Opinion
Department One
Appeal from an order of the Superior Court of Alameda County granting a new trial. John Ellsworth, Judge.
COUNSEL:
W. F. Fitzgerald, Attorney General, Charles H. Jackson, Deputy Attorney General, and Charles E. Snook, District Attorney, for Appellant.
W. F. Aram, for Respondent.
JUDGES: Garoutte, J. Van Fleet, J., and Harrison, J., concurred.
OPINION
GAROUTTE, Judge
[41 P. 1028] The defendant was convicted of the crime of sodomy, and his motion for a new trial was subsequently granted. The motion was granted upon the ground that the trial court committed error in not instructing the jury, at the request of the defendant, that, under the evidence, he might be convicted of a simple assault. There is some question made by defendant's counsel that the information charged specifically the offense of assault, in addition to the felony, but, in the absence of a special demurrer upon that ground, we think the matter of little importance.
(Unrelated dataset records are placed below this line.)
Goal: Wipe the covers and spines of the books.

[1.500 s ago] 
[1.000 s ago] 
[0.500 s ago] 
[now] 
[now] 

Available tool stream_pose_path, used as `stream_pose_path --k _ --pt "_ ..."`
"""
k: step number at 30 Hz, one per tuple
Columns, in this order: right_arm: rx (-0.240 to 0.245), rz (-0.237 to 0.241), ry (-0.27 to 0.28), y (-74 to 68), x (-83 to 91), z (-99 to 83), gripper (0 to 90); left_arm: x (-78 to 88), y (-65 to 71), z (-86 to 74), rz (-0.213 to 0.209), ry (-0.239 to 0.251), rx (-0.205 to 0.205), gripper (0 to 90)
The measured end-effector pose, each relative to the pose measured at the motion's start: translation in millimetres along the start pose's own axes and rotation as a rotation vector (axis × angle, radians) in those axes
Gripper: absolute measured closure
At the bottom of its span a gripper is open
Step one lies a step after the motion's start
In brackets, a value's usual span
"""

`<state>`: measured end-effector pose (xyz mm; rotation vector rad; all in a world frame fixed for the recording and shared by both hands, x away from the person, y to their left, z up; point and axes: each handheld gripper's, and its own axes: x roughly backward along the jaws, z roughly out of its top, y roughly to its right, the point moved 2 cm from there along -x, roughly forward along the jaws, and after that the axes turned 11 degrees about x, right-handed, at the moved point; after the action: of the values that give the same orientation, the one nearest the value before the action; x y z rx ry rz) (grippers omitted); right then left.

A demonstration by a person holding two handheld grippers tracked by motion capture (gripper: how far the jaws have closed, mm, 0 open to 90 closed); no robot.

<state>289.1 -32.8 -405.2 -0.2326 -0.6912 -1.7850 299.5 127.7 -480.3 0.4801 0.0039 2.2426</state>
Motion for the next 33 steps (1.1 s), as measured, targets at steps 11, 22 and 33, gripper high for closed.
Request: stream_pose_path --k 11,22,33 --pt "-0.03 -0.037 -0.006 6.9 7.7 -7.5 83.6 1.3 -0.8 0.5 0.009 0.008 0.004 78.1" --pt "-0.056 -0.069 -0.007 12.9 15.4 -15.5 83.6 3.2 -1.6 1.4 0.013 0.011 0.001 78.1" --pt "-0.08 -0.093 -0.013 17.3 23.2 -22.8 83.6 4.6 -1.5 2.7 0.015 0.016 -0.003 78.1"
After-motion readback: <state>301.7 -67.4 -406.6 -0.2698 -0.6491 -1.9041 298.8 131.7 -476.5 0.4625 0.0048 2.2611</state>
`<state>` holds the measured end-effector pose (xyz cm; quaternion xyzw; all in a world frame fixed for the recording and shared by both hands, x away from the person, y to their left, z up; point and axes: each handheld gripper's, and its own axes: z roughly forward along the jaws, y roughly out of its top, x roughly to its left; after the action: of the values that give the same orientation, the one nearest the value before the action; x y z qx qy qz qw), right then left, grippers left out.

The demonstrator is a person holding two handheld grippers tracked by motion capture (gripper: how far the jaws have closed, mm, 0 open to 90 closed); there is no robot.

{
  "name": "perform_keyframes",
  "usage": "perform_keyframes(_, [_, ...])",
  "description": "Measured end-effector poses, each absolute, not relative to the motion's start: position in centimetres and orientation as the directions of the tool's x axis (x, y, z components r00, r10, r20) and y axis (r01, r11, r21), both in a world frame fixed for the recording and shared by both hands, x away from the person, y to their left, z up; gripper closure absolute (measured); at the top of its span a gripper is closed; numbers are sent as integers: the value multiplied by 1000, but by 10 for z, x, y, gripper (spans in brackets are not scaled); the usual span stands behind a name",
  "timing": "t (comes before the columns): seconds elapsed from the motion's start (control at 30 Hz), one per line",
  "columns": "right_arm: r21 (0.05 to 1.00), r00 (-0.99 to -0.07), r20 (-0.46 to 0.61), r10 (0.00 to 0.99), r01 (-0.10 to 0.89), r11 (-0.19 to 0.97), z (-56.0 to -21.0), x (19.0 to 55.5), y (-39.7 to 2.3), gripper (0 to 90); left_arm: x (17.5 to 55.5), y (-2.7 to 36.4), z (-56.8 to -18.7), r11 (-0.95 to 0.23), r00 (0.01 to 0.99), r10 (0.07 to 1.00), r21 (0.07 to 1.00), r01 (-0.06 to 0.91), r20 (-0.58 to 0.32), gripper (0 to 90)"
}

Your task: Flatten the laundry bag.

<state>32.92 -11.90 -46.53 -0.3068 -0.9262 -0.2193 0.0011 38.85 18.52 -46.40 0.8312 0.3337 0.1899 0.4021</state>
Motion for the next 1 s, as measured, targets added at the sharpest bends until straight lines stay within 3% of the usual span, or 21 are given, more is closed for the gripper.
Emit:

The offense of simple assault may or may not be an element in the felony designated as sodomy. It is not an element of the offense where the crime is not committed with or upon a human being; and, secondly, it is not an element in the offense where the act is done or attempted with the consent of the other party. It therefore follows that in many cases the trial court is justified in refusing to instruct the jury as was here requested. This case is not one coming within the first class stated, and, as to the evidence of consent, we think it may well have been submitted to the jury as a question of fact. It is further argued that the evidence discloses either a commission of the felony, or establishes that the defendant is wholly innocent. Possibly the evidence might support such conclusion if the prosecution had confined itself to facts occurring at a single time; but, for reasons not here perceptible, evidence was introduced as to circumstances of guilt arising upon two different occasions, and upon different days. The evidence failed to disclose the commission of a felony upon one of these occasions at least, but possibly disclosed a simple assault. By reason of these facts the principle of law presented is enveloped in some confusion. But section 220 of the Penal Code in terms recognizes the offense of assault with intent to commit the crime here charged, and a simple assault is a necessary element in the offense named in said section 220. From all the facts here disclosed we conclude the question of consent was an open one, which should have been presented to the jury; and, also, that the case was such that the question of assault likewise should have been submitted to the jury.
For these reasons the order is affirmed.